I think the issue I have with Gone Girls’ writing is directly related to the complexity of its characterization. Basically, in this novel, Nothing Is As It Seems. And in order to support the mystery, each character needs to be described in ways that support two separate portraits. It has to be possible for Nick to seem both like a roguish schmo and a cold-hearted wife-beater. And the novel has difficulty threading these lines. With two first-person narrators like this, there’s just not enough ambiguity. I mean, everything almost hangs together. You can almost see how it’s possible for someone to see either version of Nick and Amy…but sometimes the strain shows through.
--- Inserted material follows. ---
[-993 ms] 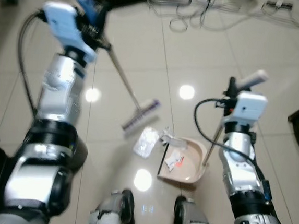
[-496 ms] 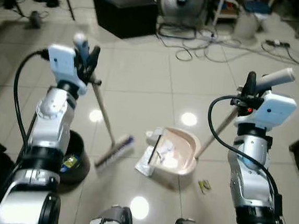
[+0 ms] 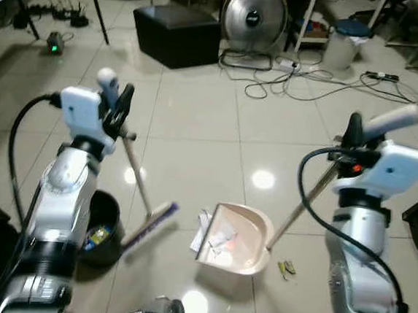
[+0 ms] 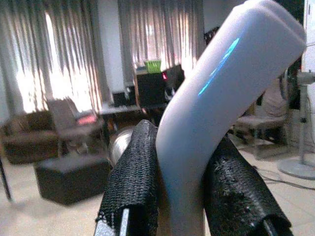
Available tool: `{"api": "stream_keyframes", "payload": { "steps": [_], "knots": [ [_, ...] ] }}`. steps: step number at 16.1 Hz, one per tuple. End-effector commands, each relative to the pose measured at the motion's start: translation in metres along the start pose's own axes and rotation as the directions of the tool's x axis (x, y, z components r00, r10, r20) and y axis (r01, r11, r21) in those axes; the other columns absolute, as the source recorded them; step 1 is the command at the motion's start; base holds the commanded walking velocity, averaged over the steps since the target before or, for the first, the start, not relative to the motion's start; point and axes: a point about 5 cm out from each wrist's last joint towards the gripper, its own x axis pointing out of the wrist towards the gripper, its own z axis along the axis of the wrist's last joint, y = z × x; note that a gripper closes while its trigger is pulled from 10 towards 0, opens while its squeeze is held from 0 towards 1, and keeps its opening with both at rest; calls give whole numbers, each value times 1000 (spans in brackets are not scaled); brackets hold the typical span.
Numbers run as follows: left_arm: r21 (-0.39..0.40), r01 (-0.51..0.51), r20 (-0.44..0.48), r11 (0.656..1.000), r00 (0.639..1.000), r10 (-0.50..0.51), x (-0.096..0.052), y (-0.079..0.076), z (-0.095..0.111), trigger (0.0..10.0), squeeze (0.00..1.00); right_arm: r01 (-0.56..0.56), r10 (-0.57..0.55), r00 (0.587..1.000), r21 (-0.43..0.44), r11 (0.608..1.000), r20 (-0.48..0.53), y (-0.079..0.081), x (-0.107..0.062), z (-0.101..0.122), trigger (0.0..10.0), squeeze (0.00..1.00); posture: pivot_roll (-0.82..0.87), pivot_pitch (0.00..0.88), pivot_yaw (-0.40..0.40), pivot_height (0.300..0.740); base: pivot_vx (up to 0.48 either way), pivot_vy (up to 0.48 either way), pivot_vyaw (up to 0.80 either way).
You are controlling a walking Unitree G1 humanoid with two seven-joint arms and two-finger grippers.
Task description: Sweep floor
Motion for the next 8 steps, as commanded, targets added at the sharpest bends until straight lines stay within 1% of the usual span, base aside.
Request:
{"api": "stream_keyframes", "payload": {
  "steps": [1, 2, 3, 4, 7, 8],
  "knots": [
    [29, -6, 15, 1000, 1000, 5, -3, 4, 7, 10000, 0, -6, 1, 998, 72, 997, 70, -1, 4, 19, 10000, 0, -49, 29, 90, 740, 0, 0, 0],
    [36, -8, -13, 999, 1000, 8, -14, 5, 2, 10000, 0, -46, 33, 995, 146, 988, 92, 0, 7, 32, 10000, 0, -45, 22, 95, 740, 0, 0, 0],
    [44, -1, -37, 999, 999, 3, -21, 4, -1, 10000, 0, -84, 62, 992, 204, 975, 112, 1, 9, 42, 10000, 0, -45, 18, 101, 740, 0, 0, 0],
    [44, 0, -56, 999, 998, 2, -27, 4, -4, 10000, 0, -100, 73, 990, 227, 969, 123, 0, 11, 49, 10000, 0, -48, 13, 107, 740, 0, 0, 0],
    [31, -7, -107, 999, 994, 11, -42, 3, -12, 10000, 0, -140, 94, 980, 273, 952, 174, -5, 23, 81, 10000, 0, -69, 0, 124, 740, 0, 0, 0],
    [28, -14, -126, 1000, 992, 17, -46, 3, -14, 10000, 0, -150, 105, 981, 288, 946, 166, -5, 28, 87, 10000, 0, -71, 0, 124, 740, 0, 0, 0]
  ]
}}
Basically, in order for this story to work, the characters have to be complex in an incredibly multi-faceted and contradictory way. And I can believe that they are that complex, because I want the story to work. But the story never quite succeeds in showing us what that complexity would look like. We never quite get a sense of what Nick and Amy do and say and talk about when they’re not, you know, enmeshed in a bizarre murder plot.
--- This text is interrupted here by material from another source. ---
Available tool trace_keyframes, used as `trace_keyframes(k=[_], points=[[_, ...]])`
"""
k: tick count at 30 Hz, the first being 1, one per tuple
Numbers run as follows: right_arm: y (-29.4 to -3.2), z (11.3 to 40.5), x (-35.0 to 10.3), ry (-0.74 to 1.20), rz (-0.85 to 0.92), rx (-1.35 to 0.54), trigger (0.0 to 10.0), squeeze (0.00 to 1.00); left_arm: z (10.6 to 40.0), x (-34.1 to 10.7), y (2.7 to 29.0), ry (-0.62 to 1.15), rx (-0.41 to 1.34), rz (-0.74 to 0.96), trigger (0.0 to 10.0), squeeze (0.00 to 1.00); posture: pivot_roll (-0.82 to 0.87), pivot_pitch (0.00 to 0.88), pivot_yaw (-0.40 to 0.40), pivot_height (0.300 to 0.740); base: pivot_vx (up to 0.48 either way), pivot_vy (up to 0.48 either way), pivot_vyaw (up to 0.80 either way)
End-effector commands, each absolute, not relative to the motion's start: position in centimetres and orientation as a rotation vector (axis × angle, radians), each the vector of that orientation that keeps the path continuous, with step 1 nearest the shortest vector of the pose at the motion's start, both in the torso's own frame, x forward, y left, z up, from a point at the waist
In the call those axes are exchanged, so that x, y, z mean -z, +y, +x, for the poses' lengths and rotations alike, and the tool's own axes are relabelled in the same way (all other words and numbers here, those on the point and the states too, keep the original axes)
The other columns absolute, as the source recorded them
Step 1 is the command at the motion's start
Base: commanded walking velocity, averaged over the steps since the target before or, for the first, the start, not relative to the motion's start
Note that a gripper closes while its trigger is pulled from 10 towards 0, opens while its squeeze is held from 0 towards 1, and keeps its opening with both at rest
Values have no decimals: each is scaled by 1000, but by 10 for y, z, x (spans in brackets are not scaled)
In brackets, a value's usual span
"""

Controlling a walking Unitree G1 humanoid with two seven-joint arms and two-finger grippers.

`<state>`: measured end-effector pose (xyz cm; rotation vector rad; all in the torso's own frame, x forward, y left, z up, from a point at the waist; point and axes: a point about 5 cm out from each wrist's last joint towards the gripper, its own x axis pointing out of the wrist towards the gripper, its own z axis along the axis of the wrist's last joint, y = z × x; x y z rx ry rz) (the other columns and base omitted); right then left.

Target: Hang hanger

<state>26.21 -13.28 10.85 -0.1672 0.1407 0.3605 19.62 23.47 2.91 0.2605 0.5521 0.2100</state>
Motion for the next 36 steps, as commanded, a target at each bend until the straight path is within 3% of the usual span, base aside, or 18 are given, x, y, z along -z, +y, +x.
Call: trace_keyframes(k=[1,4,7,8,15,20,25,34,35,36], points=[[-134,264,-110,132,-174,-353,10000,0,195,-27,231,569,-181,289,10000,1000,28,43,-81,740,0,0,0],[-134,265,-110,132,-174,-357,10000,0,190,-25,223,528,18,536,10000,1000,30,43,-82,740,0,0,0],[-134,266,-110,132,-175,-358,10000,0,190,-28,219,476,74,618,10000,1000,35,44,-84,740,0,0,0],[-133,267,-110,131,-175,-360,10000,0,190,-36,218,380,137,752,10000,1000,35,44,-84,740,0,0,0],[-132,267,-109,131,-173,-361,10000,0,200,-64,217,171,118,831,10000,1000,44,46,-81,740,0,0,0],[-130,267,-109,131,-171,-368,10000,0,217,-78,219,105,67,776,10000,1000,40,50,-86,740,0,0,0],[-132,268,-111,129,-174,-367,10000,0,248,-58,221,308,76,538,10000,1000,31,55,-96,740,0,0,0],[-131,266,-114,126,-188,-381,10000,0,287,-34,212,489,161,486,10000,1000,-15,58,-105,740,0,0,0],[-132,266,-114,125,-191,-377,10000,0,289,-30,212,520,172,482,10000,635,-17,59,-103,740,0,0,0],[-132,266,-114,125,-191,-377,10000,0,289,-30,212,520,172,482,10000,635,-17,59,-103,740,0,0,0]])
But whatever, it’s an incredibly ambitious and thought-provoking novel and it’s really fun to read. I highly recommend it.
I only read one book at a time. But, since I’m in graduate school, I need to read a book a week as part of my readings’ course. Thus, I now need to time exactly when I’m going to finish my books. This has resulted in a huge leap forward in my ability to assess how long it’s going to take me to read any given book.
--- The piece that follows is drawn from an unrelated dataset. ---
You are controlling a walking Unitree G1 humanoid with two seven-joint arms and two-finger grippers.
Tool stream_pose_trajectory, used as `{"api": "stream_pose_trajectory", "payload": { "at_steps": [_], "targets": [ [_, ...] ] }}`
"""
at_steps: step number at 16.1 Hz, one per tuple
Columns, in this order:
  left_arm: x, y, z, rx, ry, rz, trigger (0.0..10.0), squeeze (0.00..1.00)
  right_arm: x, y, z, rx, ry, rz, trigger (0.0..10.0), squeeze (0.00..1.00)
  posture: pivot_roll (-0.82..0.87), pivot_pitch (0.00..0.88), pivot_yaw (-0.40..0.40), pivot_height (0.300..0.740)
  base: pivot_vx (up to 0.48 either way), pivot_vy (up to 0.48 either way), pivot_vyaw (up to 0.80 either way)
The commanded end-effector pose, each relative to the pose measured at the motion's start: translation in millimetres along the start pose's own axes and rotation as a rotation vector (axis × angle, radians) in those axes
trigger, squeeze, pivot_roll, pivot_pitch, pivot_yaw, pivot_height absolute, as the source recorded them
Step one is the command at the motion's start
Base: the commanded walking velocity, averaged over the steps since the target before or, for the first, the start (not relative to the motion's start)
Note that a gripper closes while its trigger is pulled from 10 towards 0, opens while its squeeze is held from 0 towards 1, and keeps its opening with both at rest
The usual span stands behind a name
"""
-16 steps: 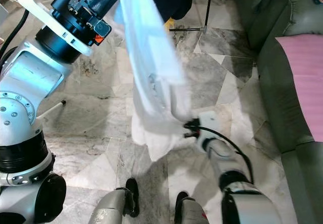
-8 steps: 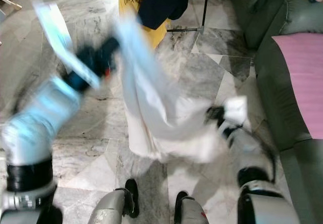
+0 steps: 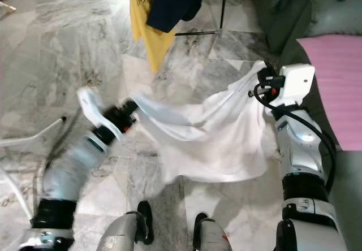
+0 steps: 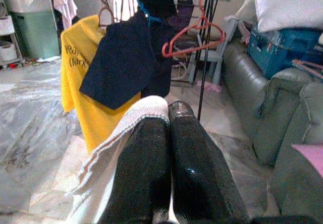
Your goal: Hang hanger
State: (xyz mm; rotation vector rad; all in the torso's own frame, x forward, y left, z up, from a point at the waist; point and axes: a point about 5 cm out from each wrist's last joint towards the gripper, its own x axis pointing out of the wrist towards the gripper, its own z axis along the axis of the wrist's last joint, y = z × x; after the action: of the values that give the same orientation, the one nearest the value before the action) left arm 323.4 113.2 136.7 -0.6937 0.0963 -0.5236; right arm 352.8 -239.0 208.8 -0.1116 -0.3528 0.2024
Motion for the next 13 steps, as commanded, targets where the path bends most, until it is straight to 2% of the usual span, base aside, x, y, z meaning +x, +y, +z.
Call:
{"api": "stream_pose_trajectory", "payload": {
  "at_steps": [1, 2, 4, 5, 7, 9, 11, 13],
  "targets": [
    [-9.3, 18.6, -18, 0.013, 0.042, 0.079, 10.0, 1.00, -4.0, -3.2, 3, -0.010, 0.003, 0.003, 0.0, 0.00, -0.08, 0.250, 0.017, 0.740, 0.000, 0.000, 0.00],
    [-13.5, 29.5, -28, -0.001, 0.050, 0.132, 10.0, 1.00, -4.1, -1.5, 6, -0.008, 0.002, 0.012, 0.0, 0.00, -0.08, 0.248, 0.016, 0.740, 0.000, 0.000, 0.00],
    [-32.3, 58.8, -50, -0.084, 0.065, 0.319, 10.0, 1.00, -1.2, 5.9, 11, -0.009, -0.010, 0.056, 0.0, 0.00, -0.08, 0.248, 0.014, 0.740, 0.000, 0.000, 0.00],
    [-44.0, 69.7, -63, -0.069, 0.105, 0.374, 10.0, 1.00, 0.4, 11.4, 15, -0.006, -0.013, 0.088, 0.0, 0.00, -0.09, 0.251, 0.011, 0.740, 0.000, 0.000, 0.00],
    [-50.6, 73.1, -72, -0.056, 0.135, 0.387, 10.0, 1.00, 1.5, 16.8, 18, 0.003, -0.019, 0.125, 0.0, 0.00, -0.09, 0.251, 0.011, 0.740, 0.000, 0.000, 0.00],
    [-48.4, 64.5, -79, 0.017, 0.175, 0.314, 10.0, 1.00, 3.8, 30.2, 25, 0.010, -0.027, 0.223, 0.0, 0.00, -0.09, 0.260, 0.003, 0.740, 0.000, 0.000, 0.00],
    [-37.3, 53.0, -83, 0.071, 0.186, 0.238, 10.0, 1.00, 5.8, 38.3, 31, 0.015, -0.026, 0.254, 0.0, 0.00, -0.09, 0.264, 0.001, 0.740, 0.000, 0.000, 0.00],
    [-15.9, 23.9, -83, 0.140, 0.164, 0.109, 10.0, 1.00, 10.1, 51.7, 28, 0.005, 0.005, 0.265, 0.0, 0.00, -0.10, 0.264, -0.004, 0.740, 0.000, 0.000, 0.00]
  ]
}}
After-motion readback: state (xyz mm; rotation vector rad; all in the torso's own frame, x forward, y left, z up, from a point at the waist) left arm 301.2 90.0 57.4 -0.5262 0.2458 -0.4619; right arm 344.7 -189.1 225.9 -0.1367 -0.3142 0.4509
Basically, the lynchpin of this system is the Kindle. Anyone who has used one knows that the Kindle doesn’t use page numbers to mark your location in book: it uses location numbers. For instance, Gillian Flynn’s Gone Girl (the [amazing] book I just completed) is around 7000 locations long. Now, there’s no hard and fast rule for what a location actually means. Really, it measures the length of the encoding that underlies your text. Thus, even if you have two texts that’re of the same length (in terms of a wordcount), the text with more encoding (italics, bolding, lists, tables, fonts, etc.) will have more locations than the one with less encoding. However, a general rule of thumb is that 1000 locations = about 22,000 words. For instance, Gone Girl has 7000ish locations and is about 150,000 words.
As I noted years ago, I used to read about 15,000 words an hour. Now, that was an actual reading speed: it included bathroom breaks, checking my email, fidgeting, making a snack, staring into space, etc. It also tended to include 10-15 minutes of going outside and smoking. Since quitting smoking, I’ve observed that I’m usually able to read 1000 or so locations (20k or so words) in an hour. If the novel is a very fast-paced thrillerish novel (i.e. one that has a lot of skimmable prose), that can sometimes be more like 1300-1400 locations in an hour (it’s possible that some of this is due to fast-paced books catching my interest and resulting in fewer distractions per hour)
Thus, I knew, even before I began it, that Gone Girl was going to take me at least 7 hours to read (it actually took more like 5.75 hours, since this was one of those books that you can read fast). Next, I’m going to read George Saunders’ Tenth Of December: Stories for a Monday book club discussion. Since it’s about 3000 kindle locations, I know I’m going to have to devote about three hours to it tomorrow. I don’t know what I’ll read after that, actually (although I am feeling an urge to return to either return to J.M. Coetzee or to read one of Gillian Flynn’s earlier novels), but I know that I need to finish it by Wednesday night (when I have to read the text for our Thursday class—it’s short, so this should take no more than an hour). Generally speaking, I can’t expect more than two hours of reading time on a weekday, so I need to make sure that I don’t select anything longer than 100,000 words. It’s all a very orderly system.
The result of this calculation is that I feel less afraid to take on long books. Even if book is about 300,000 words, I know that only represents 15 hours (or about a week and a half) of effort.